→ Your goal
Among the records that follow, set down only the lines from the one containing "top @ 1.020" to the one containing "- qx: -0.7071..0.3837", both included, exactly.

→ Data listing
►
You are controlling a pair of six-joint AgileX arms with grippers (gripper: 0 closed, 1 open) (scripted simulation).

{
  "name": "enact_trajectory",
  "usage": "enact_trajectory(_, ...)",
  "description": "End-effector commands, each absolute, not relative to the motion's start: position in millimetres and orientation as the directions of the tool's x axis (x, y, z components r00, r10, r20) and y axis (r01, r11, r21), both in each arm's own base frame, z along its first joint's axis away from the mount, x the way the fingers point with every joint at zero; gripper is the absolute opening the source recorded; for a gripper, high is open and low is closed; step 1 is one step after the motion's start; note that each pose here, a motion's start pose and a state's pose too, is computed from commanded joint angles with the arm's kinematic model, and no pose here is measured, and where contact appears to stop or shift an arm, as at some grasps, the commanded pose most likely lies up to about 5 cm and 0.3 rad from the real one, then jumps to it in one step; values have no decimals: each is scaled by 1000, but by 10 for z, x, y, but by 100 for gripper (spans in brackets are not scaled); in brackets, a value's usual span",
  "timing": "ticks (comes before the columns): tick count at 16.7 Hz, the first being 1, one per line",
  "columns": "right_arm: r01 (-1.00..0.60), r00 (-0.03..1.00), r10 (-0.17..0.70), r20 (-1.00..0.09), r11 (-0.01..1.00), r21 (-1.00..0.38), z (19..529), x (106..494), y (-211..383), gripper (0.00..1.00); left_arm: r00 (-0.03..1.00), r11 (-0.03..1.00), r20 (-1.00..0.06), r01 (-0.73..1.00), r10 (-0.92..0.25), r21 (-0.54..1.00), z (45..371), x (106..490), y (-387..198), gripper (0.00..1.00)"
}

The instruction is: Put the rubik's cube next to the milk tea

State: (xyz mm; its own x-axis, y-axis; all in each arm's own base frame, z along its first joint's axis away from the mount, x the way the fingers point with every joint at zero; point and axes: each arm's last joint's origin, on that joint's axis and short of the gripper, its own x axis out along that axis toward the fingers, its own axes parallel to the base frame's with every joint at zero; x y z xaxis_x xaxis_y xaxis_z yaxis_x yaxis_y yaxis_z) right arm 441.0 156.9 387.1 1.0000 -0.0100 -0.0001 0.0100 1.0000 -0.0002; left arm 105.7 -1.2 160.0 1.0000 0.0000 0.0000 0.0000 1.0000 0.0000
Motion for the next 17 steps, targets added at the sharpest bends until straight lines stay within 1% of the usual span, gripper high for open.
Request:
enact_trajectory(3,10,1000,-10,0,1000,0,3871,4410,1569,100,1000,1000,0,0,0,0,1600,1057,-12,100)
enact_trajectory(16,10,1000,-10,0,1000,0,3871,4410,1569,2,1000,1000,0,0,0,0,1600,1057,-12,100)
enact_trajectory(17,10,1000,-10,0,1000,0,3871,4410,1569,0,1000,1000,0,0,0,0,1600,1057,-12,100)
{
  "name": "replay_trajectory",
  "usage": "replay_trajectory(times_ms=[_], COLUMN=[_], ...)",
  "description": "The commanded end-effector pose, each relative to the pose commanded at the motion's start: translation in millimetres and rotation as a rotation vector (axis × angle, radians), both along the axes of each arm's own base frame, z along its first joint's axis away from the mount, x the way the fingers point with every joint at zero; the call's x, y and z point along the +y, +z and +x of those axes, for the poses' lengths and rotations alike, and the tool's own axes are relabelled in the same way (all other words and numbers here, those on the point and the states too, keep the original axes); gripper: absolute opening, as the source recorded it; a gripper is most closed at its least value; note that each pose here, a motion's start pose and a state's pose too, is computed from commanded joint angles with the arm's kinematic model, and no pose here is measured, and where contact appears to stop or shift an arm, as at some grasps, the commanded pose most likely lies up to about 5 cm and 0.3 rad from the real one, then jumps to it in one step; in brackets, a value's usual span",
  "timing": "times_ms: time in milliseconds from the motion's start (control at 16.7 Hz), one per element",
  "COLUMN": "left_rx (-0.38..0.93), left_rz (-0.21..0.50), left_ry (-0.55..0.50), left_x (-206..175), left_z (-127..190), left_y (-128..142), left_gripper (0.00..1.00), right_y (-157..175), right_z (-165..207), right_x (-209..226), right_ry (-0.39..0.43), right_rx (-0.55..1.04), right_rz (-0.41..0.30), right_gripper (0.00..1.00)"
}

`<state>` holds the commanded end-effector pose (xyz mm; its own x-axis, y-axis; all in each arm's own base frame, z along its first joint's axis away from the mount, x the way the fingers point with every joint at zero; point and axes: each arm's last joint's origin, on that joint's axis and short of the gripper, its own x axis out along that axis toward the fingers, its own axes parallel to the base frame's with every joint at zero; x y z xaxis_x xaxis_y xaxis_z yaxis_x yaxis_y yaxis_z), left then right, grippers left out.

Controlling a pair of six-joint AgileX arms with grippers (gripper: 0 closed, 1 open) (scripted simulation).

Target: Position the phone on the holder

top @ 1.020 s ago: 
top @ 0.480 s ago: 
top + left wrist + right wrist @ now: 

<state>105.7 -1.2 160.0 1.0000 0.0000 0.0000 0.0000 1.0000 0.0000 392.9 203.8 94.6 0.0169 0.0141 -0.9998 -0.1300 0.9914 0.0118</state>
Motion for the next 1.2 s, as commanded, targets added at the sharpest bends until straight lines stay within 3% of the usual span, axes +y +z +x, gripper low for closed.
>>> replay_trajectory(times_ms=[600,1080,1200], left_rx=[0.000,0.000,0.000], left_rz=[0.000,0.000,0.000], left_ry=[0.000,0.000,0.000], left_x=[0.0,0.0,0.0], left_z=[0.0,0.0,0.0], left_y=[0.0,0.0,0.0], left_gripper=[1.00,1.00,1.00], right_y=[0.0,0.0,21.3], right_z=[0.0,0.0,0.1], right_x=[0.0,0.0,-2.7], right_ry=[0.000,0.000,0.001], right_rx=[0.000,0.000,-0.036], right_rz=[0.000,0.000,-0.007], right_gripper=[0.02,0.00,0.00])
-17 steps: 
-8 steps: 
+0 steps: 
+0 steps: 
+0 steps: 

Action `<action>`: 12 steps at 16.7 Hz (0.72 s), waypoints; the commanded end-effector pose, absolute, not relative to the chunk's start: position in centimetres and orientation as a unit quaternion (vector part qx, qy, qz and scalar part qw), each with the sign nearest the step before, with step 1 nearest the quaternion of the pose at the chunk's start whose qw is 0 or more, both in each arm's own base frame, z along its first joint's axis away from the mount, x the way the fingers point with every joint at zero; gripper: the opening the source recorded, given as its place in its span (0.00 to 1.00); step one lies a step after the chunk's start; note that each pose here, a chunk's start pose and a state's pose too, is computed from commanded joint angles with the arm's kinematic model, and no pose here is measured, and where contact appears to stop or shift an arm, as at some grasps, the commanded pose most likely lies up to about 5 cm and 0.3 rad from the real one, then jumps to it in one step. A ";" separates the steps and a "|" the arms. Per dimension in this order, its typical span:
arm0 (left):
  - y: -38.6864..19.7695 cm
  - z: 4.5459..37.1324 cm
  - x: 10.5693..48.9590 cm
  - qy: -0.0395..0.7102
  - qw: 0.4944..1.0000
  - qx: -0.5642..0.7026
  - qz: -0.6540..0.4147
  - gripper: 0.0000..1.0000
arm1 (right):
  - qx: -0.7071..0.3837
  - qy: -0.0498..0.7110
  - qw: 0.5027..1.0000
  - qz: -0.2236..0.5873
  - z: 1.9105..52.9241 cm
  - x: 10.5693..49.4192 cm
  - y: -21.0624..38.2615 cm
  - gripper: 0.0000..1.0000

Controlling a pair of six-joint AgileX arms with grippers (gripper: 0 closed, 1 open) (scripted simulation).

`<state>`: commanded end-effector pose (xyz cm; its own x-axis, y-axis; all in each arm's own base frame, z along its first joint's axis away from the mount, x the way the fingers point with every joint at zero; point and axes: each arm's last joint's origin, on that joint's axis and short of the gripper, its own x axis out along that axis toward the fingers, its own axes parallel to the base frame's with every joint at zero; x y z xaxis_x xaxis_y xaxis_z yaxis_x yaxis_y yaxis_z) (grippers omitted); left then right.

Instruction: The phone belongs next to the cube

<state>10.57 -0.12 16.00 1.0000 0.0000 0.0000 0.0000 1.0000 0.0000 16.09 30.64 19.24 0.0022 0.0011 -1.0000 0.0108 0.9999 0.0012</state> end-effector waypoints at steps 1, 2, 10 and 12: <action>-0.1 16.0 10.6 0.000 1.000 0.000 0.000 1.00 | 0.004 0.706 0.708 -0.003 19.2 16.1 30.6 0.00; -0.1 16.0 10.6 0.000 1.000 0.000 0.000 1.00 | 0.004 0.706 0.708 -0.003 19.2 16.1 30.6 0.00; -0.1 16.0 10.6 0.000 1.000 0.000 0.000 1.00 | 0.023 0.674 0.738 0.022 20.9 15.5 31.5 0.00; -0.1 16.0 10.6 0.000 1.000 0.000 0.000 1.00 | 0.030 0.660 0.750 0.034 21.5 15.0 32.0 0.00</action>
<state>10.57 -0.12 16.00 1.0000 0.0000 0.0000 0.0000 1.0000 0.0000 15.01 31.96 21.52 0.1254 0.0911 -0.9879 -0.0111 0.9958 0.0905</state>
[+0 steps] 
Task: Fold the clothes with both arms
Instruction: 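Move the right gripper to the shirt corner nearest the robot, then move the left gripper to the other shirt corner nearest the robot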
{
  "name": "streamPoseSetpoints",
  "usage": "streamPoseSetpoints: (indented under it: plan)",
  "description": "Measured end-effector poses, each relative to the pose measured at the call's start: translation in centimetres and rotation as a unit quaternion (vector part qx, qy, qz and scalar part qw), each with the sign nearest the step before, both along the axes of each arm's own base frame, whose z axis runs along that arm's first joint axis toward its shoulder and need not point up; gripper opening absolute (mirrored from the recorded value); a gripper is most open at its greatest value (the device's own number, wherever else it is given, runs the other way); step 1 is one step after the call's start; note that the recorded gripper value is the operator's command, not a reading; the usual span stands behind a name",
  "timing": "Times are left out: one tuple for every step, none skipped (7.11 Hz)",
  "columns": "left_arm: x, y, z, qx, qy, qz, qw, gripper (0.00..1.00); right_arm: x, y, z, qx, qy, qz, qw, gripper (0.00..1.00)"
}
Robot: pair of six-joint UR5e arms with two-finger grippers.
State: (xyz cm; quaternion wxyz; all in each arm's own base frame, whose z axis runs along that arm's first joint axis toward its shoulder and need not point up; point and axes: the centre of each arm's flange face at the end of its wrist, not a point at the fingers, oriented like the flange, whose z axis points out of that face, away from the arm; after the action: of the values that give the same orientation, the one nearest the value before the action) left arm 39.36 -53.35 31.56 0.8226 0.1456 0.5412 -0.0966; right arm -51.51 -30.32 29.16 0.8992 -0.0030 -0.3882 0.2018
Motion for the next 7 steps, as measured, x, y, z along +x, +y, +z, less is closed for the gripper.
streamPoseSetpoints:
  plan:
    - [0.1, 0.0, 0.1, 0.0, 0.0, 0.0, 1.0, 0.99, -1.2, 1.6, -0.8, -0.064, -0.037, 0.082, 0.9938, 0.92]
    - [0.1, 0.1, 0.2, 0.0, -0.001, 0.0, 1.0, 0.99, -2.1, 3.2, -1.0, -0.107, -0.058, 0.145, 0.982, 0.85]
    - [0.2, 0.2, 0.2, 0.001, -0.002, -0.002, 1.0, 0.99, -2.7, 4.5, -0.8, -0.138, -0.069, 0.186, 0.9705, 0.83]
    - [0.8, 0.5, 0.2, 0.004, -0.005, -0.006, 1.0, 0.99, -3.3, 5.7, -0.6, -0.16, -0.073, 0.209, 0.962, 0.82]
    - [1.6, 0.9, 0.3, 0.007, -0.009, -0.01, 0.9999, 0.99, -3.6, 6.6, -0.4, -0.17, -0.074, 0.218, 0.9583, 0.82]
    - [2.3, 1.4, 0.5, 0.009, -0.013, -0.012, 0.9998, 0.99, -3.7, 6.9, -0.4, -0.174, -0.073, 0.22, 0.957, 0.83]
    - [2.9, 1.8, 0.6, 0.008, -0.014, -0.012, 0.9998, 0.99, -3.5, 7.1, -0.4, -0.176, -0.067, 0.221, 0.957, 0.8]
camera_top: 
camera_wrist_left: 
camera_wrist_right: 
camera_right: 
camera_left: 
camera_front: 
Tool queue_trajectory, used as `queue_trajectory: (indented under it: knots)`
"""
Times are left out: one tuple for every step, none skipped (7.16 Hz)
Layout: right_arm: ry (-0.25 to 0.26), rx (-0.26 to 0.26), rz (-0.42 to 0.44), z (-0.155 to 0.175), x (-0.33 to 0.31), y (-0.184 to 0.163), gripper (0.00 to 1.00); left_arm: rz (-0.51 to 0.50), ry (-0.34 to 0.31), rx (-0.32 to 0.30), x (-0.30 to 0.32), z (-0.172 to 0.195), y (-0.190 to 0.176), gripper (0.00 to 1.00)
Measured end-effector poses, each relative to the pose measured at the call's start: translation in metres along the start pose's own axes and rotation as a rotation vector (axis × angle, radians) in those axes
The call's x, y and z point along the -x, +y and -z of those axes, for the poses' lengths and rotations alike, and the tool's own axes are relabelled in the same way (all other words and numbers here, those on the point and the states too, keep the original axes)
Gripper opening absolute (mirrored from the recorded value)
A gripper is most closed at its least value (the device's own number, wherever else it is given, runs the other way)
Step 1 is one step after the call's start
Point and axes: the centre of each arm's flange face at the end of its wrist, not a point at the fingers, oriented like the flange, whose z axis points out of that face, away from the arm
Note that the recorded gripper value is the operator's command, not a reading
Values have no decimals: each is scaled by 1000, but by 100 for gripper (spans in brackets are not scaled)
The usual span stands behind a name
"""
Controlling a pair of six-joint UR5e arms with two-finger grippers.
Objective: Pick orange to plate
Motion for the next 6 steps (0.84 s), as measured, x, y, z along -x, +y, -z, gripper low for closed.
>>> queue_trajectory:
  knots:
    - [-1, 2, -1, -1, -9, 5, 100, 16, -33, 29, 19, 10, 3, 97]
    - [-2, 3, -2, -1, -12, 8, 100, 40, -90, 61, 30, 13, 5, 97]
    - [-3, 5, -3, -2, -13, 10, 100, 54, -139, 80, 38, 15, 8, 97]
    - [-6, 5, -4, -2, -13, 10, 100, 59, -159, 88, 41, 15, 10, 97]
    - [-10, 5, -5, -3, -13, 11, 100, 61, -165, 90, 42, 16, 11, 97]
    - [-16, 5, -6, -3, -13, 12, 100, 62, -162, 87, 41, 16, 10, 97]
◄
→ Task response
top @ 1.020 s ago: 
top @ 0.480 s ago: 
top + left wrist + right wrist @ now: 

<state>105.7 -1.2 160.0 1.0000 0.0000 0.0000 0.0000 1.0000 0.0000 392.9 203.8 94.6 0.0169 0.0141 -0.9998 -0.1300 0.9914 0.0118</state>
Motion for the next 1.2 s, as commanded, targets added at the sharpest bends until straight lines stay within 3% of the usual span, axes +y +z +x, gripper low for closed.
>>> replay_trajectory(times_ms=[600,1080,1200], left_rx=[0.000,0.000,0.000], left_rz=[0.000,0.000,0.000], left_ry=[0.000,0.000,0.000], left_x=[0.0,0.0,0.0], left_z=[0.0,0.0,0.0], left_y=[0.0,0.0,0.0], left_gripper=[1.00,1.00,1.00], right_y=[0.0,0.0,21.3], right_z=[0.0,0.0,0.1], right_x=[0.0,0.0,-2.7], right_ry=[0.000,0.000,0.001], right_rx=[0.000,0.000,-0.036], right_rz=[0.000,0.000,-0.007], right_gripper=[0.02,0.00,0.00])
-17 steps: 
-8 steps: 
+0 steps: 
+0 steps: 
+0 steps: 

Action `<action>`: 12 steps at 16.7 Hz (0.72 s), waypoints; the commanded end-effector pose, absolute, not relative to the chunk's start: position in centimetres and orientation as a unit quaternion (vector part qx, qy, qz and scalar part qw), each with the sign nearest the step before, with step 1 nearest the quaternion of the pose at the chunk's start whose qw is 0 or more, both in each arm's own base frame, z along its first joint's axis away from the mount, x the way the fingers point with every joint at zero; gripper: the opening the source recorded, given as its place in its span (0.00 to 1.00); step one lies a step after the chunk's start; note that each pose here, a chunk's start pose and a state's pose too, is computed from commanded joint angles with the arm's kinematic model, and no pose here is measured, and where contact appears to stop or shift an arm, as at some grasps, the commanded pose most likely lies up to about 5 cm and 0.3 rad from the real one, then jumps to it in one step. A ";" separates the steps and a "|" the arms. Per dimension in this order, its typical span:
arm0 (left):
  - y: -38.6864..19.7695 cm
  - z: 4.5459..37.1324 cm
  - x: 10.5693..48.9590 cm
  - qy: -0.0395..0.7102
  - qw: 0.4944..1.0000
  - qx: -0.5642..0.7026
  - qz: -0.6540..0.4147
  - gripper: 0.0000..1.0000
arm1 (right):
  - qx: -0.7071..0.3837

This finishes the output for the exercise.